(ABOUT THIS TASK)
When the line containing "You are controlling" appears in the data below, begin copying there and stop only after the line containing "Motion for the".
[Start of Attachment]
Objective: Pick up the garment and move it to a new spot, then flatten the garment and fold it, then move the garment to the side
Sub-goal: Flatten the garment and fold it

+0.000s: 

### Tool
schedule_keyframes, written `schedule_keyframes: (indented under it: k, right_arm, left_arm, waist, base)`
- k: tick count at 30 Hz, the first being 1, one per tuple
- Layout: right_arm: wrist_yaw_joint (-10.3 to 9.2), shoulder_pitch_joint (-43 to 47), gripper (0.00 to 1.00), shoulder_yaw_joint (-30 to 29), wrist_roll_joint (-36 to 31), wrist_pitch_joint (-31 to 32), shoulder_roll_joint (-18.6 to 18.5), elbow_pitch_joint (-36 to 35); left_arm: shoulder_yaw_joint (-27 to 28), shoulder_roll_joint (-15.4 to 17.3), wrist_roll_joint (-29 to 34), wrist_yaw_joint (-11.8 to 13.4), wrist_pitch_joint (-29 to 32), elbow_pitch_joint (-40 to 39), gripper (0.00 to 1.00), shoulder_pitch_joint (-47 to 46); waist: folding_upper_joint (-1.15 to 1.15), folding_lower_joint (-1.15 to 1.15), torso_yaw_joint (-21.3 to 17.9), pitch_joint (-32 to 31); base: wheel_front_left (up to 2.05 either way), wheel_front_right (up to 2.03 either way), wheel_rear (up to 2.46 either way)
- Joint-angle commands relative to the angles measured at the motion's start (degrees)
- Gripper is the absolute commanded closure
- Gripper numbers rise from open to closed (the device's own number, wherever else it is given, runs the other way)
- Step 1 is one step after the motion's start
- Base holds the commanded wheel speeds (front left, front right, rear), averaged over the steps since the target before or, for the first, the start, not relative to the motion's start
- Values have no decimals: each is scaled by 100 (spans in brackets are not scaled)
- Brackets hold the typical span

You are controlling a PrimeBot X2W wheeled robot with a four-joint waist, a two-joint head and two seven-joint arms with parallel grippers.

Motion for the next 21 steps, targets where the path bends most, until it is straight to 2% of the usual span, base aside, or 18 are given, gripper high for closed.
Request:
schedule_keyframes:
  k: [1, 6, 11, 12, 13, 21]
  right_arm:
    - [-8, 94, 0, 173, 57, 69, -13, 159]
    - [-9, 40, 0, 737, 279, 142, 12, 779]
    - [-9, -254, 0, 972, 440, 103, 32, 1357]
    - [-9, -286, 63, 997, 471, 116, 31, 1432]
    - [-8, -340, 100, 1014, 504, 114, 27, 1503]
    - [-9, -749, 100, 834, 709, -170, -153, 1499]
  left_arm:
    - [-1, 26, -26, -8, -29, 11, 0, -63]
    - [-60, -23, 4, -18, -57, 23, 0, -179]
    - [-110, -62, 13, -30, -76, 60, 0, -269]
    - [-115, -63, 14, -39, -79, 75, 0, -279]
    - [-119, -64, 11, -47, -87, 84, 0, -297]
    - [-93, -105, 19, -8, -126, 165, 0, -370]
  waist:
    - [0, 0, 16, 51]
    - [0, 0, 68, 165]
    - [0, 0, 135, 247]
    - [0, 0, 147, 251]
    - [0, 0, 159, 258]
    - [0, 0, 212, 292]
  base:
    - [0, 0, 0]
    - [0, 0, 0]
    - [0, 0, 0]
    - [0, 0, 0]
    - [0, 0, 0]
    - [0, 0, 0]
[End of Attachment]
(RESPONSE TO THE EXERCISE)
You are controlling a PrimeBot X2W wheeled robot with a four-joint waist, a two-joint head and two seven-joint arms with parallel grippers.

Motion for the next 21 steps, targets where the path bends most, until it is straight to 2% of the usual span, base aside, or 18 are given, gripper high for closed.

The exercise closes with this answer.